-- Data listing follows --
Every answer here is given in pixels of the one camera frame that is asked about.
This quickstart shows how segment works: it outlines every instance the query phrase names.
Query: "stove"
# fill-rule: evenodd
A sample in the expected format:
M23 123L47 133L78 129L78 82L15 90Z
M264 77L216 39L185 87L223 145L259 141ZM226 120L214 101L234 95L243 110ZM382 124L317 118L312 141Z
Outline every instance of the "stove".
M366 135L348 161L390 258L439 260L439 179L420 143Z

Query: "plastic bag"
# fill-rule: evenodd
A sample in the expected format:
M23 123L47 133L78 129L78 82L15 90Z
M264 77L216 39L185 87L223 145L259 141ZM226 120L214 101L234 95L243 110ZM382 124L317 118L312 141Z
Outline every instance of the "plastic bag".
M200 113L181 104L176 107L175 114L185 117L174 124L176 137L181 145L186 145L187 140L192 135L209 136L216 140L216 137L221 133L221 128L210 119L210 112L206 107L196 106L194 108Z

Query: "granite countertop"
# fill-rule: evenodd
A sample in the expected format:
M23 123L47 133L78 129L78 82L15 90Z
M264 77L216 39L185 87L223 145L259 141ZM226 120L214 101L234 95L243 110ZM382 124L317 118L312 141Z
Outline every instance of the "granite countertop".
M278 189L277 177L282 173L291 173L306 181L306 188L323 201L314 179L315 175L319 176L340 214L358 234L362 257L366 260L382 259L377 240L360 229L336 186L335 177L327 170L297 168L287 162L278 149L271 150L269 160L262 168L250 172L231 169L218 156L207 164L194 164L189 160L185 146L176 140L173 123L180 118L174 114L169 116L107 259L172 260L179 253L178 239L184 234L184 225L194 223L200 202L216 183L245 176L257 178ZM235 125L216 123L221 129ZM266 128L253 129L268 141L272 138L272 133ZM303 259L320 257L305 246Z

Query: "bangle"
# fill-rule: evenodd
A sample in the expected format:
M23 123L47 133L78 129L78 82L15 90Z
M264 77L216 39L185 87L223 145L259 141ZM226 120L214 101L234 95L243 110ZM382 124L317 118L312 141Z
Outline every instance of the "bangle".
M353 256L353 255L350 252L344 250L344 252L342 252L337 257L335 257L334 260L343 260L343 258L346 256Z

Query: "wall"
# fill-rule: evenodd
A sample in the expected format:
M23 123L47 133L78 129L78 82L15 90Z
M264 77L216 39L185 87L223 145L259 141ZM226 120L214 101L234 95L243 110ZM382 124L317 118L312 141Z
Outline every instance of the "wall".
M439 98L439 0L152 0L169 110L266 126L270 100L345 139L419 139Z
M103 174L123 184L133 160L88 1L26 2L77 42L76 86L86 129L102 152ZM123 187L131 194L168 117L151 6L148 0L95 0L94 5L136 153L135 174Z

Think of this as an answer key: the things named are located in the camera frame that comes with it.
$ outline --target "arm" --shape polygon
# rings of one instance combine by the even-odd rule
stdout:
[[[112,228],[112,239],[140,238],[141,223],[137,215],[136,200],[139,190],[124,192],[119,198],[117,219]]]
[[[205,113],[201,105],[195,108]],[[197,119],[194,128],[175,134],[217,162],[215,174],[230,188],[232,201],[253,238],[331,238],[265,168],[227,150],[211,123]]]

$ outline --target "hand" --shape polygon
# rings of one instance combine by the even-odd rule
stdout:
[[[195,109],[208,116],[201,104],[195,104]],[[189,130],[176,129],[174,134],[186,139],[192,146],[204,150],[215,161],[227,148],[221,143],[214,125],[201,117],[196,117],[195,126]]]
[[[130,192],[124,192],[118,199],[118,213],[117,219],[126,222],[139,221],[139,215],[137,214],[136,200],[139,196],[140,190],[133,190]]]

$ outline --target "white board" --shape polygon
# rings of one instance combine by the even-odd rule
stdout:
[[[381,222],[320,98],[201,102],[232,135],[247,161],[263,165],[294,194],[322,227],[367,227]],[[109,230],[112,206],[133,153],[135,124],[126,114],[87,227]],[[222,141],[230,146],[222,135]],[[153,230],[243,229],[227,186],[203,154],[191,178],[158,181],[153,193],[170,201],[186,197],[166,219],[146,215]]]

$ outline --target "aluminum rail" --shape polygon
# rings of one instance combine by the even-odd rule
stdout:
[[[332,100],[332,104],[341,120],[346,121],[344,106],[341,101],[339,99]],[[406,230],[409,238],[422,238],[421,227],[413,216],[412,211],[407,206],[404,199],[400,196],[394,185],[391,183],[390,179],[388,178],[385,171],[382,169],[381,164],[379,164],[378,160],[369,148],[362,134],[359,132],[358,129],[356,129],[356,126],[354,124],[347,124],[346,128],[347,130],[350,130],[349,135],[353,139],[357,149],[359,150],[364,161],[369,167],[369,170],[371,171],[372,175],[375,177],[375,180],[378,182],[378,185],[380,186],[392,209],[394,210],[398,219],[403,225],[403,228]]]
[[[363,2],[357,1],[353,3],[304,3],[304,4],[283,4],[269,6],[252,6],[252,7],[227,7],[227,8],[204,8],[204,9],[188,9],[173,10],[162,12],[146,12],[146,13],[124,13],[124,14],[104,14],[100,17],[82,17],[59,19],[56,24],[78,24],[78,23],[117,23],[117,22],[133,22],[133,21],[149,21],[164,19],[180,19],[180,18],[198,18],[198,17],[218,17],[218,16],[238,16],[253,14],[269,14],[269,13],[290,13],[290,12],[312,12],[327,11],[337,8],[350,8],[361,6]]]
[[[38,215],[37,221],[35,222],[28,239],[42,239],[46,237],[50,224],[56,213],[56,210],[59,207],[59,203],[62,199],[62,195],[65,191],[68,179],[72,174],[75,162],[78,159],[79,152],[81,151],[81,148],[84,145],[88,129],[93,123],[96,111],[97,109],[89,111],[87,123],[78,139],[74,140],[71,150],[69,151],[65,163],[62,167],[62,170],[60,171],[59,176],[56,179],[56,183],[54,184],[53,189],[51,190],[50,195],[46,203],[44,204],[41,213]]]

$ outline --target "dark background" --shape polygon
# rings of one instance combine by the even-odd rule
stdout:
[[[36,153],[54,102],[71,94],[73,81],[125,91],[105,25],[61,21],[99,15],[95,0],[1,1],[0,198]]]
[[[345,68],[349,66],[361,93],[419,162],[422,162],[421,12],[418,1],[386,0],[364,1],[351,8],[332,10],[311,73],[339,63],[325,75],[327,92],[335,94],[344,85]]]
-- Data listing concluded --
- [Problem]
For this task, print the records again exactly as they appear.

- [Exercise result]
Every answer here is given in pixels of the one camera frame that is asked about.
This quickstart shows how segment works: it outlines every instance the query phrase names.
Query: "stove"
# fill-rule: evenodd
A sample in the expected format:
M23 123L47 133L78 129L78 82L15 90Z
M264 77L216 39L185 87L223 145L259 141ZM226 120L214 101L234 95L243 110ZM382 124L317 118L312 141Z
Outline every instance of the "stove".
M366 135L348 161L390 258L439 260L439 179L420 143Z

Query: "plastic bag"
# fill-rule: evenodd
A sample in the expected format:
M23 123L47 133L78 129L78 82L15 90Z
M264 77L216 39L185 87L223 145L259 141ZM226 120L214 101L234 95L243 110ZM382 124L317 118L312 141Z
Outline every instance of the "plastic bag".
M200 113L181 104L176 107L175 114L185 117L174 124L176 137L181 145L186 145L187 140L192 135L209 136L216 140L216 137L221 133L221 128L210 119L210 112L206 107L196 106L194 108Z

Query: "granite countertop"
# fill-rule: evenodd
A sample in the expected format:
M23 123L47 133L78 129L78 82L15 90Z
M264 77L216 39L185 87L223 145L259 141ZM226 120L214 101L234 95L243 110ZM382 124L317 118L312 141Z
Outline every instance of the "granite countertop".
M278 189L277 177L282 173L291 173L306 181L306 188L323 201L314 179L315 175L319 176L340 214L358 234L362 257L366 260L382 259L377 240L360 229L336 186L335 177L327 170L297 168L287 162L278 149L271 150L269 160L262 168L250 172L231 169L218 156L207 164L194 164L189 160L185 146L176 140L173 123L180 118L174 114L169 116L107 259L172 260L179 253L178 239L184 234L184 225L194 223L200 202L216 183L245 176L257 178ZM235 125L216 123L221 129ZM266 128L253 129L268 141L272 138L272 133ZM303 259L320 257L305 246Z

Query: "bangle"
# fill-rule: evenodd
A sample in the expected format:
M23 123L47 133L78 129L78 82L15 90Z
M264 77L216 39L185 87L223 145L259 141ZM226 120L214 101L234 95L243 110ZM382 124L317 118L312 141Z
Outline every instance of the "bangle".
M353 256L353 255L350 252L344 250L344 252L342 252L337 257L335 257L334 260L343 260L343 258L346 256Z

Query: "wall"
# fill-rule: evenodd
A sample in the expected format:
M23 123L47 133L78 129L78 82L15 90Z
M264 77L216 39L185 87L223 145L259 141ZM226 120L214 101L234 95L243 110ZM382 124L317 118L312 141Z
Outline every instance of the "wall".
M439 98L439 0L152 0L169 110L266 126L270 100L345 139L419 139Z
M103 174L123 184L133 160L88 1L26 2L77 42L76 86L86 129L102 152ZM123 187L131 194L168 117L151 6L148 0L95 0L94 5L136 153L135 174Z

Think of this as an answer key: the things named are located in the camera frame that comes with it.
$ outline --target "arm" --shape polygon
# rings of one instance combine by the even-odd rule
stdout:
[[[112,228],[112,239],[140,238],[141,223],[137,215],[136,200],[139,190],[124,192],[119,198],[117,219]]]
[[[205,113],[201,105],[195,108]],[[197,119],[194,128],[175,134],[217,162],[215,174],[230,188],[232,201],[253,238],[331,238],[265,168],[227,150],[211,123]]]

$ outline --target "hand" --shape polygon
# rings of one instance combine by the even-odd rule
stdout:
[[[195,109],[208,116],[201,104],[195,104]],[[189,130],[176,129],[174,134],[186,139],[192,146],[204,150],[215,161],[227,148],[221,143],[214,125],[201,117],[196,117],[195,126]]]
[[[130,192],[124,192],[118,199],[118,213],[117,219],[126,222],[139,221],[139,215],[137,214],[136,200],[139,196],[140,190],[133,190]]]

$ outline --target "white board" --shape polygon
# rings of one instance combine by the even-odd rule
stdout:
[[[381,222],[320,98],[201,102],[232,135],[247,161],[263,165],[294,194],[322,227],[367,227]],[[109,230],[112,206],[133,153],[135,124],[126,114],[87,227]],[[222,141],[230,146],[222,135]],[[153,230],[243,229],[227,186],[203,154],[191,178],[158,181],[153,193],[170,201],[186,197],[166,219],[146,215]]]

$ outline --target "aluminum rail" --shape polygon
# rings of one instance combine by the even-odd rule
stdout:
[[[332,100],[332,104],[341,120],[346,121],[344,106],[341,101],[339,99]],[[406,230],[409,238],[422,238],[421,227],[413,216],[412,211],[407,206],[404,199],[400,196],[394,185],[391,183],[390,179],[388,178],[385,171],[382,169],[381,164],[379,164],[378,160],[369,148],[362,134],[359,132],[358,129],[356,129],[356,126],[354,124],[347,124],[346,128],[347,130],[350,130],[349,135],[353,139],[357,149],[359,150],[364,161],[369,167],[369,170],[371,171],[372,175],[375,177],[375,180],[378,182],[378,185],[380,186],[392,209],[394,210],[398,219],[403,225],[403,228]]]
[[[363,2],[357,1],[353,3],[304,3],[304,4],[283,4],[269,6],[252,6],[252,7],[227,7],[227,8],[204,8],[204,9],[188,9],[173,10],[162,12],[146,12],[146,13],[124,13],[124,14],[104,14],[100,17],[82,17],[59,19],[56,24],[78,24],[78,23],[117,23],[117,22],[133,22],[133,21],[149,21],[164,19],[180,19],[180,18],[198,18],[198,17],[218,17],[218,16],[238,16],[253,14],[269,14],[269,13],[290,13],[290,12],[312,12],[327,11],[337,8],[350,8],[361,6]]]
[[[38,215],[37,221],[35,222],[28,239],[42,239],[46,237],[50,224],[56,213],[56,210],[59,207],[59,203],[62,199],[62,195],[65,191],[68,179],[72,174],[75,162],[78,159],[79,152],[81,151],[81,148],[84,145],[88,129],[93,123],[96,111],[97,109],[89,111],[87,123],[78,139],[74,140],[71,150],[69,151],[65,163],[62,167],[62,170],[60,171],[59,176],[56,179],[56,183],[54,184],[53,189],[51,190],[50,195],[46,203],[44,204],[41,213]]]

$ outline --target "dark background" --shape polygon
# rings of one instance combine by the even-odd rule
stdout:
[[[36,153],[54,102],[71,94],[73,81],[125,91],[105,25],[61,21],[99,15],[95,0],[1,1],[0,198]]]
[[[345,68],[349,66],[361,93],[419,162],[422,162],[421,12],[418,1],[386,0],[364,1],[351,8],[332,10],[311,73],[339,63],[325,75],[327,92],[335,94],[344,85]]]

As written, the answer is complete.